Enterprise tech continues its rebirth in 2018

Success revolves around ensuring excellent customer service and by delivering what the customer wants as quickly and efficiently as possible. Businesses are changing the way they operate across processes, people and systems.

As such approaches to enterprise technology, both vendor and customer, have changed dramatically, and the type of technology is unrecognisable from what was sold just five years ago.

>See also: The most disruptive enterprise technology trends of 2017

This enterprise tech rebirth will continue in 2018 with more and more organisations turning to bots, digital assistants, IoT, artificial intelligence and machine learning to boost their people productivity and support customer service initiatives.

In parallel, organisations will need to align with disruptive innovations that have their roots in the sharing economy and P2P networks and adapt their transactional processes accordingly, for example blockchain and technologies that we don’t even know about yet.
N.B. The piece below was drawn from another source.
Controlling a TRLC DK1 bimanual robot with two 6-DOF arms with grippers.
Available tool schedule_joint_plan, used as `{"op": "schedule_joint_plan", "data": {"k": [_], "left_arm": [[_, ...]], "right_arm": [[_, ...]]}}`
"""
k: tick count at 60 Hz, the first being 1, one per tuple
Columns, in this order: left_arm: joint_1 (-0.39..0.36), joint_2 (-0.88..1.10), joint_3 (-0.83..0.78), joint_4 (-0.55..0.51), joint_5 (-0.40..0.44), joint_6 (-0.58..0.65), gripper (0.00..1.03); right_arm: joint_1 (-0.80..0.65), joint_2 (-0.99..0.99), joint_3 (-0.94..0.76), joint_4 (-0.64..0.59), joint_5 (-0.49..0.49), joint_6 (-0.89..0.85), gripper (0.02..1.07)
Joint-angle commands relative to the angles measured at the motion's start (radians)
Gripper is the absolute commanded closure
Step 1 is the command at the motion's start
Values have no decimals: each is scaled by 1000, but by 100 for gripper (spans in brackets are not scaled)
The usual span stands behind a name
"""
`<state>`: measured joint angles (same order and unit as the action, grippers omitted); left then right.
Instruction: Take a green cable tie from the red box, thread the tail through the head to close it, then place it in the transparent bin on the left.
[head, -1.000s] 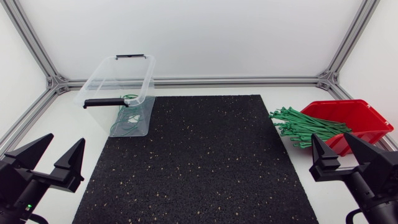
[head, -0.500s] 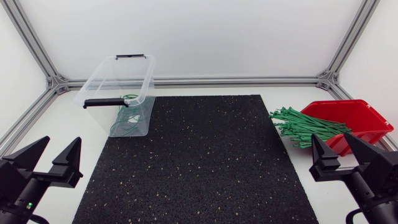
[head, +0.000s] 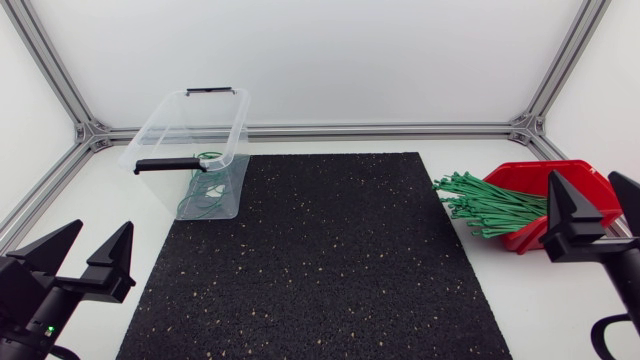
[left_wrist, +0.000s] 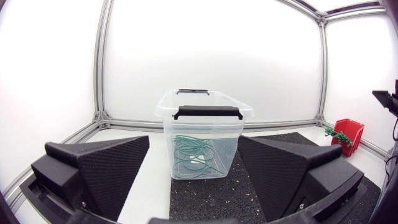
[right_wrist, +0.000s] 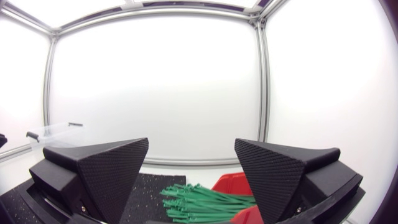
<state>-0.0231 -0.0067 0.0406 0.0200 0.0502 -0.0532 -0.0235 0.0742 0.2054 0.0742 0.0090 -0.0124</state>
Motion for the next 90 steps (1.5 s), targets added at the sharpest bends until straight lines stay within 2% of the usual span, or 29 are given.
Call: {"op": "schedule_joint_plan", "data": {"k": [1,14,18,26,32,39,43,46,49,55,60,66,74,79,90], "left_arm": [[-5,-4,-42,0,-4,-16,4],[-3,-4,-42,-2,-7,-16,4],[-3,-4,-42,-3,-7,-16,4],[-3,-4,-42,-3,-7,-16,4],[-3,-6,-42,-3,-9,-16,4],[-3,-6,-42,-3,-9,-16,4],[-3,-6,-42,-3,-9,-16,4],[-3,-6,-42,-3,-9,-16,4],[-3,-6,-42,-3,-9,-16,4],[-3,-6,-42,-3,-9,-16,4],[-3,-6,-42,-3,-9,-16,4],[-5,-6,-42,-3,-9,-16,4],[-5,-6,-42,-5,-9,-16,4],[-5,-6,-42,-8,-9,-16,4],[-6,-6,-41,-14,-10,-16,4]], "right_arm": [[-29,78,100,15,9,-26,6],[-53,283,264,-16,16,-86,6],[-66,380,336,-76,16,-86,6],[-72,541,494,-283,6,-100,6],[-73,604,552,-364,-37,-103,6],[-73,651,598,-429,-41,-146,7],[-73,679,626,-467,-43,-199,8],[-79,699,637,-476,-60,-274,14],[-85,720,647,-496,-63,-343,16],[-122,809,706,-610,-73,-449,16],[-128,826,700,-663,-139,-537,16],[-128,803,609,-634,-142,-735,16],[-128,819,565,-649,-173,-851,15],[-139,819,526,-642,-179,-956,6],[-154,832,466,-642,-188,-1129,8]]}}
All software in the cloud, mobility & IoT

Cloud, mobility and IoT have been talked about extensively for years as today’s disruptive technologies. Changing demographics are tearing down the last barriers of resistance (millennials that live and breathe cloud and mobility are already part of the workforce) and ultimately SaaS is becoming so pervasive that soon there won’t be a SaaS industry. All software will be delivered via the cloud independent of device.

Unbundling SaaS and marketplaces

We’ve seen the end of big monolith applications, and in 2018 we will see more organisations embracing smaller ‘micro services’ that seamlessly work together in providing business-outcomes, empowering solutions for the enterprise marketplace.

>See also: What is software?

These micro services will also fuel the need for digital Ecosystems and Marketplaces – like an enterprise app store similar to Apple’s App store or Android’s. Customers will integrate this with their own marketplace where users can select a wide variety of applications to use.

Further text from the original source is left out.